Melbourne, Australia

Djokovic© AFP/Getty ImagesNovak Djokovic celebrates winning the 2013 Australian Open title.

Top seed Novak Djokovic became just the third man in tennis history to win three straight Australian Open titles on Sunday with a 6-7(2), 7-6(3), 6-3, 6-2 victory over third seed Andy Murray.

Djokovic also joined Andre Agassi (1995, 2000-01, 2003) and Roger Federer (2004, 2006-07, 2010) as a four-time winner in the Open Era. Murray, who is seven days older than Djokovic, also lost in the final in 2010 (l. to Federer) and 2011 (l. to Djokovic).

Djokovic now leads Murray 11-7 in their FedEx ATP Head2Head series.
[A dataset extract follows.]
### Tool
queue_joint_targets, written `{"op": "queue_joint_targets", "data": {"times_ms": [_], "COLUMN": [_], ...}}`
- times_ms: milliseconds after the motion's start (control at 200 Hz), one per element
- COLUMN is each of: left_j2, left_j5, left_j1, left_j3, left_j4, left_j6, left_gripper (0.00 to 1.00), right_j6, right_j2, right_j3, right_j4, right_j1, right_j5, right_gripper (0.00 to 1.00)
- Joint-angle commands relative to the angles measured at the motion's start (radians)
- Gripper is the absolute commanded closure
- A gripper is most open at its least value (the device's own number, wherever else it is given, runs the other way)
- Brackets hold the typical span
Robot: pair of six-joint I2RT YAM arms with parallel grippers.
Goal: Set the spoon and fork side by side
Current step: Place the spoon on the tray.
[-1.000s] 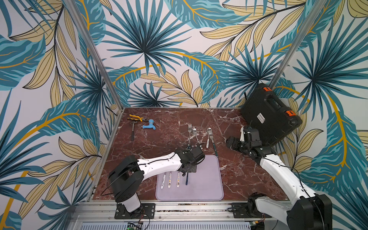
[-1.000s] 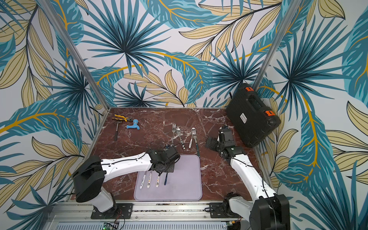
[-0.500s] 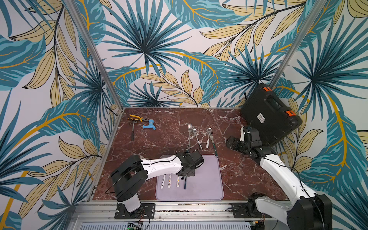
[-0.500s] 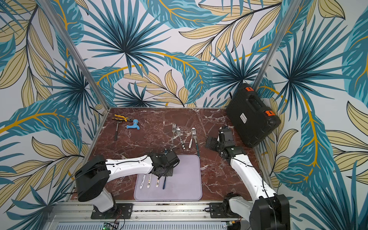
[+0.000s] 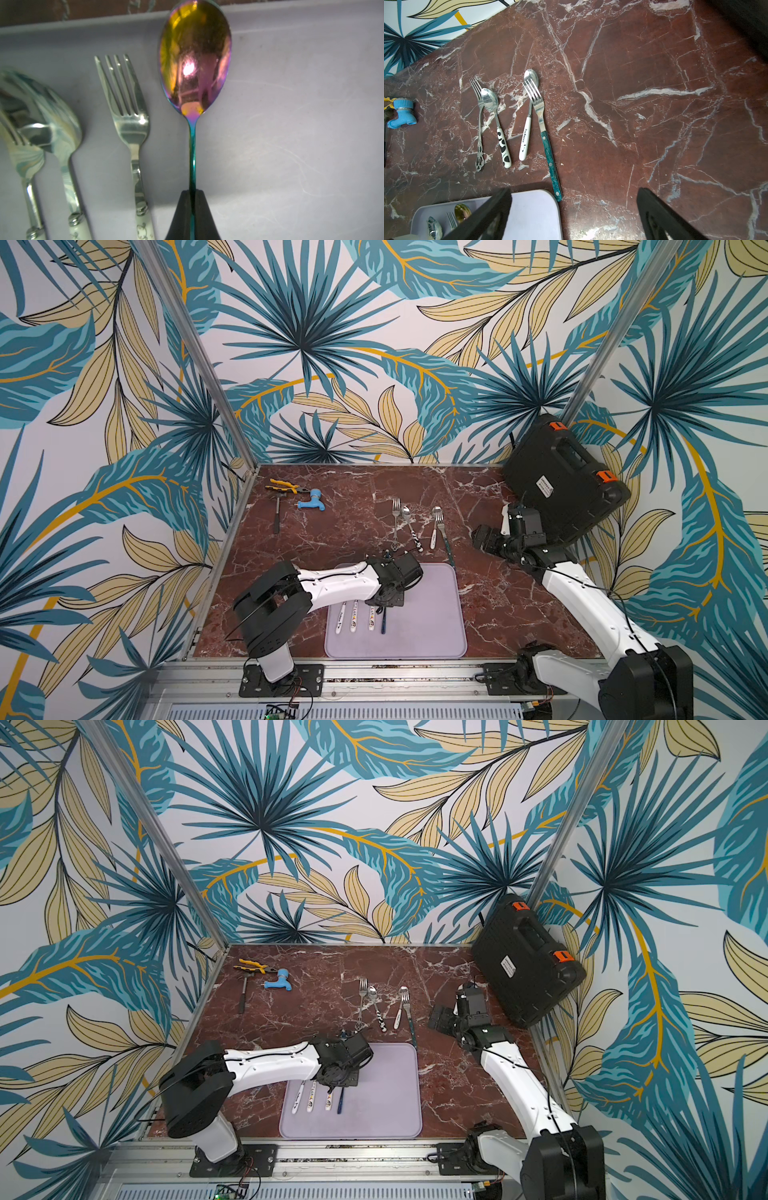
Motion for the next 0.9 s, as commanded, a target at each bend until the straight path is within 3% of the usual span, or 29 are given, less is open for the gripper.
{"op": "queue_joint_targets", "data": {"times_ms": [0, 441, 581, 896], "left_j2": [0.0, 0.008, 0.011, 0.009], "left_j5": [-0.017, -0.028, -0.024, -0.024], "left_j1": [0.008, 0.013, 0.015, 0.014], "left_j3": [-0.031, -0.031, -0.031, -0.023], "left_j4": [-0.015, -0.038, -0.033, -0.038], "left_j6": [-0.011, -0.033, -0.037, -0.031], "left_gripper": [1.0, 1.0, 0.91, 0.82], "right_j6": [0.008, 0.008, 0.008, 0.006], "right_j2": [0.0, 0.001, 0.001, -0.001], "right_j3": [0.003, 0.005, 0.005, 0.005], "right_j4": [-0.007, -0.007, -0.008, -0.008], "right_j1": [0.001, 0.001, 0.001, 0.001], "right_j5": [-0.006, -0.006, -0.005, -0.004], "right_gripper": [0.0, 0.0, 0.0, 0.0]}}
Report: Djokovic Clinches Sixth Major Title

Reaction: Murray Upbeat Despite Loss

The Rivalry: Novak & Andy 

Read's analysis of how the final was won.
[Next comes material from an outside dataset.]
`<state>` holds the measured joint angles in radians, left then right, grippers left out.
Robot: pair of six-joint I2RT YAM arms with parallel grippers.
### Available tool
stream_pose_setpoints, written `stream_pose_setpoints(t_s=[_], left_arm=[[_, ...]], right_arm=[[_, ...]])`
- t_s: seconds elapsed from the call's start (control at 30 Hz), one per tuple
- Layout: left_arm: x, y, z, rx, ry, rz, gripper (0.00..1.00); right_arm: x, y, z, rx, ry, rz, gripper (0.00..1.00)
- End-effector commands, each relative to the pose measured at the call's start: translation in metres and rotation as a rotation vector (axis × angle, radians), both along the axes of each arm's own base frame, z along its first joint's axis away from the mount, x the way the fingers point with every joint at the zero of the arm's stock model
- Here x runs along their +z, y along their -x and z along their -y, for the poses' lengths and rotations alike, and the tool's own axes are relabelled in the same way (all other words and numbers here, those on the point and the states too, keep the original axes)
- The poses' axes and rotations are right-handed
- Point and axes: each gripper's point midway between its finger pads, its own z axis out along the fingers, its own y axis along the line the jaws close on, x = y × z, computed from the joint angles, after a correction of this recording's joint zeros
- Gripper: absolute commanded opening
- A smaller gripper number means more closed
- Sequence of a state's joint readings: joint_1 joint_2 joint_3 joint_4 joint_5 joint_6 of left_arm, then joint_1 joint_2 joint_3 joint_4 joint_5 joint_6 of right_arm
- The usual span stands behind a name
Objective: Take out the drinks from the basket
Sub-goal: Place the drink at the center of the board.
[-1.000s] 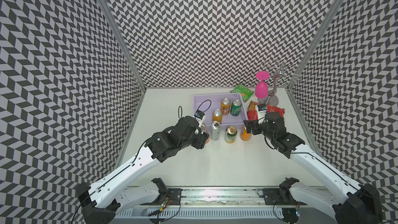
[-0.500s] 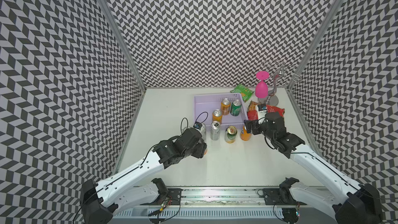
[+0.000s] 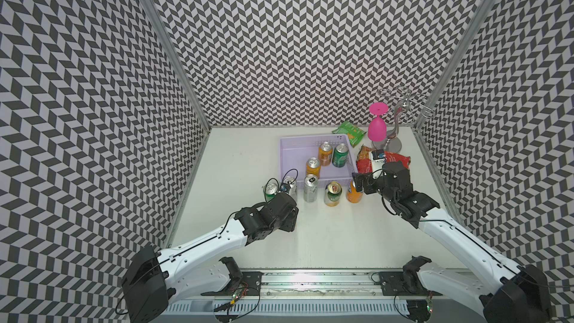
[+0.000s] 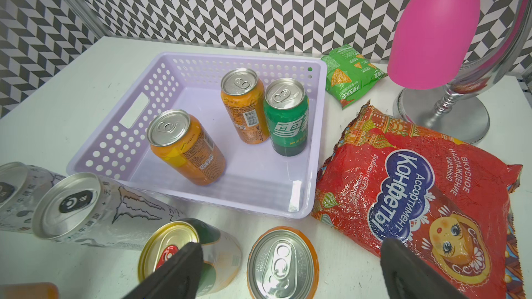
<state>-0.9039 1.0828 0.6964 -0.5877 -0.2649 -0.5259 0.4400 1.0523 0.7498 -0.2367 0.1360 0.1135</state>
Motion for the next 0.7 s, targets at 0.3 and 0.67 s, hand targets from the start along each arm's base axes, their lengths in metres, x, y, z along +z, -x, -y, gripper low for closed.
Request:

Murray did not drop a point in his first two service games; while Djokovic's aggressive game meant his unforced error count steadily increased. In the sixth game, Murray failed to hit first serves into court on four occasions and slipped to 15/40. The Scot recovered and saved a further two break points – including mini mental victories in 24 and 32-stroke rallies – before levelling at 3-3. Murray found himself under pressure at 3-4, when he saved a break point at 30/40 with a forehand approach, drive volley winning combination. After 59 minutes of play, the set was decided on a tie-break. Djokovic lost his composure early on, committing three groundstroke errors as Murray took a 4-0 lead. Murray went onto lead 6-1 and clinched his second set point opportunity when Djokovic hit his 25th unforced error to end the 68-minute opener.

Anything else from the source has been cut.